### ABOUT THIS TASK
Nothing but a number should be given: the count of lines in the data that include the string "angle".

Data extracted from a collection
- Opening Delimiter -
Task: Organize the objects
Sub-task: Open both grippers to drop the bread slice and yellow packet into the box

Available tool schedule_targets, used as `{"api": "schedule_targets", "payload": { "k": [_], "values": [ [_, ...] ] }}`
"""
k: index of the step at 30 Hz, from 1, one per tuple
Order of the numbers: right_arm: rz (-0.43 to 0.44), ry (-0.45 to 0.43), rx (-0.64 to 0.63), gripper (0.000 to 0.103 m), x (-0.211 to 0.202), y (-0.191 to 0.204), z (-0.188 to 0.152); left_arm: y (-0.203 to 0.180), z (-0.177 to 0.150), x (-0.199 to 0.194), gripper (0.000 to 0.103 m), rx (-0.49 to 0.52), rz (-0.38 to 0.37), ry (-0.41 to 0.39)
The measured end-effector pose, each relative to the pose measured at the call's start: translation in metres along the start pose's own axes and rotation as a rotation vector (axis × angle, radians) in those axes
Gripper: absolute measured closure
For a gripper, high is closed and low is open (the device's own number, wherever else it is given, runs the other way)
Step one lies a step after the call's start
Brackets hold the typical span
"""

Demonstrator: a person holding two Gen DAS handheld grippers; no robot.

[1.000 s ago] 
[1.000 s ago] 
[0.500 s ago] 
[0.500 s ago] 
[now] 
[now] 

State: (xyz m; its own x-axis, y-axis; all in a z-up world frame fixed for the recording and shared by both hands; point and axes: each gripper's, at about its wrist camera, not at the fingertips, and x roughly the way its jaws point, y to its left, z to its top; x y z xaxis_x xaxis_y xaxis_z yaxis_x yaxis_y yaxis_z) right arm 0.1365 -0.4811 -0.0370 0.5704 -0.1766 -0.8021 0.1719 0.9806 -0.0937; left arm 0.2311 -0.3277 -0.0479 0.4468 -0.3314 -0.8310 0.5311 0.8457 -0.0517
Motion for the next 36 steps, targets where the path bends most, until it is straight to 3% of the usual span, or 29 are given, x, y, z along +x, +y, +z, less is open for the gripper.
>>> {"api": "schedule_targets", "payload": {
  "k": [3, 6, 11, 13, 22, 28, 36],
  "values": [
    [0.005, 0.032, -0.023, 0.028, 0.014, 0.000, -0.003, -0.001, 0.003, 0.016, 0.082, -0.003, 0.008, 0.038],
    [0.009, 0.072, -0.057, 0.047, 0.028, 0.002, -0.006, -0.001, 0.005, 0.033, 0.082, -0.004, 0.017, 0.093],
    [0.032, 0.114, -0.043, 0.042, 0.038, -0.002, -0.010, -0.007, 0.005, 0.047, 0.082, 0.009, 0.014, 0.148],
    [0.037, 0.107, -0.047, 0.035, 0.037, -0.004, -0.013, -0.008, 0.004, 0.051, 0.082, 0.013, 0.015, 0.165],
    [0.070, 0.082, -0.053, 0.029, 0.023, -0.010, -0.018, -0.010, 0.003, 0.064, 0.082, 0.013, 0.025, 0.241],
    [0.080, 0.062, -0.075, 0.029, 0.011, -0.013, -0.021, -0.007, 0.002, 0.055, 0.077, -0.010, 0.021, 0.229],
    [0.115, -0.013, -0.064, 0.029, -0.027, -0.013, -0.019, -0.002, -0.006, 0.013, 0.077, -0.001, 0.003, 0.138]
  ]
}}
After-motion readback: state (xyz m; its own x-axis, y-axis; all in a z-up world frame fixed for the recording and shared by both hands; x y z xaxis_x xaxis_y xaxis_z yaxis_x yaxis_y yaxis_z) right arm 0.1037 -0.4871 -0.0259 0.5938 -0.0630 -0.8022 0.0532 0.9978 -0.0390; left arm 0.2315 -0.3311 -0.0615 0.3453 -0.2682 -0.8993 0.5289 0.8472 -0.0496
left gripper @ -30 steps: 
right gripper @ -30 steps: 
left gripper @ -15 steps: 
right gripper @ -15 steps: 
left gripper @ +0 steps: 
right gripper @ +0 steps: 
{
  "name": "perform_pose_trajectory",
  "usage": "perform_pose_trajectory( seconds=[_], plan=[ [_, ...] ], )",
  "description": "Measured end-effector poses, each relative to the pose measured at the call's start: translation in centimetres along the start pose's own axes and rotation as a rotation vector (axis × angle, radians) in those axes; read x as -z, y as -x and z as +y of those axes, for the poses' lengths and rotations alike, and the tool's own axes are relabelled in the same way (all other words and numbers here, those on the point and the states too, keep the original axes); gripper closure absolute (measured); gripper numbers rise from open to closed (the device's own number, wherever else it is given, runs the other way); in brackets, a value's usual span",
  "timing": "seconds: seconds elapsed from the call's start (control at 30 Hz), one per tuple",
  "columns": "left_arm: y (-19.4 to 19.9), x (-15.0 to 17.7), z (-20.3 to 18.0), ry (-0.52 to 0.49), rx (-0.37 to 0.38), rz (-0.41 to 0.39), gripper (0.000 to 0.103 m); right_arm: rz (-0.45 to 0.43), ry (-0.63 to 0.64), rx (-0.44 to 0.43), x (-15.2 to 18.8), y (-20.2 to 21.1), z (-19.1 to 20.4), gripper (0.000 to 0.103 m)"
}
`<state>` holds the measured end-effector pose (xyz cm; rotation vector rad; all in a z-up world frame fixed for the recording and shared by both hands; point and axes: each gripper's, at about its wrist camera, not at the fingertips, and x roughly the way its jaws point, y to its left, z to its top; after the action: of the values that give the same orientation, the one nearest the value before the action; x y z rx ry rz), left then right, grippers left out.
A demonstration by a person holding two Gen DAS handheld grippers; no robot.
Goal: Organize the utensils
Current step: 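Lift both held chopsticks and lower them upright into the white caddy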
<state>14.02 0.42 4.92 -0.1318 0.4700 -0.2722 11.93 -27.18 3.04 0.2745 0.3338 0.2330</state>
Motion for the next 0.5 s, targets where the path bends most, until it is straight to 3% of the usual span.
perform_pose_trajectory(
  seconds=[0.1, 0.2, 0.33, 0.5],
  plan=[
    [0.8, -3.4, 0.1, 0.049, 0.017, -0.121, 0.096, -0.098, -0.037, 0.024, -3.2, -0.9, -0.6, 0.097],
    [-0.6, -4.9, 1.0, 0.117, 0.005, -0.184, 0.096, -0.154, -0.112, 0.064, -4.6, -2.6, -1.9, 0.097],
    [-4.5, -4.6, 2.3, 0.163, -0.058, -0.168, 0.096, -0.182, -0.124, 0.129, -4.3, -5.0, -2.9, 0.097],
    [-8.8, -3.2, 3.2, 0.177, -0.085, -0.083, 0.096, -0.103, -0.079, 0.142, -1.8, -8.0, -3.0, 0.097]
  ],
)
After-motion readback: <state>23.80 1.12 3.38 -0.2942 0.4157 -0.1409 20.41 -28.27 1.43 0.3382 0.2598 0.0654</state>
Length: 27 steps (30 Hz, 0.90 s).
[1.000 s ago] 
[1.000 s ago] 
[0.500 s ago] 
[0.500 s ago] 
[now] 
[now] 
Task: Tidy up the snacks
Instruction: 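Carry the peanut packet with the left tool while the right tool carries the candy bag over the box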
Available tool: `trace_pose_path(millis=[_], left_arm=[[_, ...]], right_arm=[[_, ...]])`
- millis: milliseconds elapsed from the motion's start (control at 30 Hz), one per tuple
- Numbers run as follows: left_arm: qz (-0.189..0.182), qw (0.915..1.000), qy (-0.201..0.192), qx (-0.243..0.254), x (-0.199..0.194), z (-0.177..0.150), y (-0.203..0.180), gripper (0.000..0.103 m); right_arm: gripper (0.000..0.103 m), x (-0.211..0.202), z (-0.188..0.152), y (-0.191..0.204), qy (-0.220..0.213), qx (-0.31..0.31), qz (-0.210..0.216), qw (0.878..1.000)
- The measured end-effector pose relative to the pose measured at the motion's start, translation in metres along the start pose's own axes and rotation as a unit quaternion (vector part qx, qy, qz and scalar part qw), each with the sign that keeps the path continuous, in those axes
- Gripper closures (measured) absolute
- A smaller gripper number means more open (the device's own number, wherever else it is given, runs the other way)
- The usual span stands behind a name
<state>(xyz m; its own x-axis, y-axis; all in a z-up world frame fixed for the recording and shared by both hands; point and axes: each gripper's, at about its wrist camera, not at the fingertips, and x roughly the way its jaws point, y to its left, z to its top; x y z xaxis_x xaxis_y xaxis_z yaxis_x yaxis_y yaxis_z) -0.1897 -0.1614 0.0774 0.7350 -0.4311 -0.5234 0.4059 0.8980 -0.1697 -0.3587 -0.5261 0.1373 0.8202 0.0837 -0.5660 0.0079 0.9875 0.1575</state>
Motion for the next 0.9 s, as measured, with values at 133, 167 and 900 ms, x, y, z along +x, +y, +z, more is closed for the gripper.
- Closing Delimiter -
### OUTPUT BELOW
2